Does anyone know how Matlab’s Z=dist(W,P) works? The Matlab documentation does not specify an algorithm that uses the weight matrix, W.
I am using Octave and trying to mimic the behavior. So far, this stack overflow post helped me to prove that Octave’s Z=squareform(pdist(P')) is equivalent to Matlab’s Z=dist(P).

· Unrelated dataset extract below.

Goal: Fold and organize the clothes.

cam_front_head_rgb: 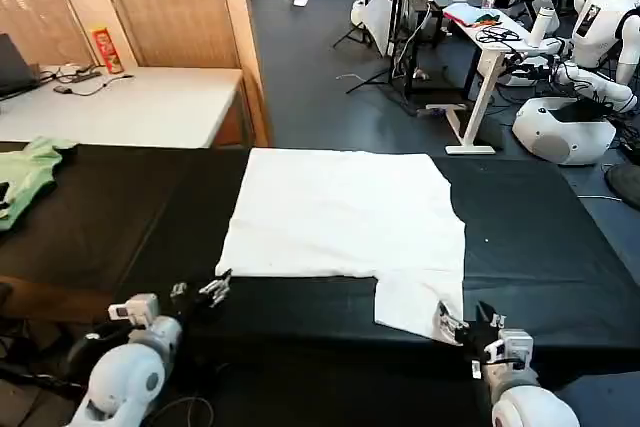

I can also designate the elements of Z using a couple of for loops:
function z=dist(w,p)
for i=1:size(p,2)
for j=1:size(p,2)
u=p(:,i);
v=p(:,j);
z(i,j)=sum((u-v).^2).^0.5;
end
end
end
However, I am unable to find any online documentation on the weight matrix, W. I cannot simply multiply the output of squareform(pdist(P')) by W because the dimensions do not match. I have attempted to premultiply W, e.g. sqrt(W*(P(:,1)-P(:,2)).^2), like this stack overflow post but the output magnitudes are wrong.
Here is an example using Matlab:
P=
9 7 10
10 1 10
2 3 2
10 6 10
W=
10 9 5 8
5 2 10 10
>> D = dist(P)
0 10.0995 1.0000
10.0995 0 10.3441
1.0000 10.3441 0
>> D = dist(W,P)
3.8730 9.0000 3.7417
12.0000 8.3666 12.3693
Thanks in advance for any help you can provide!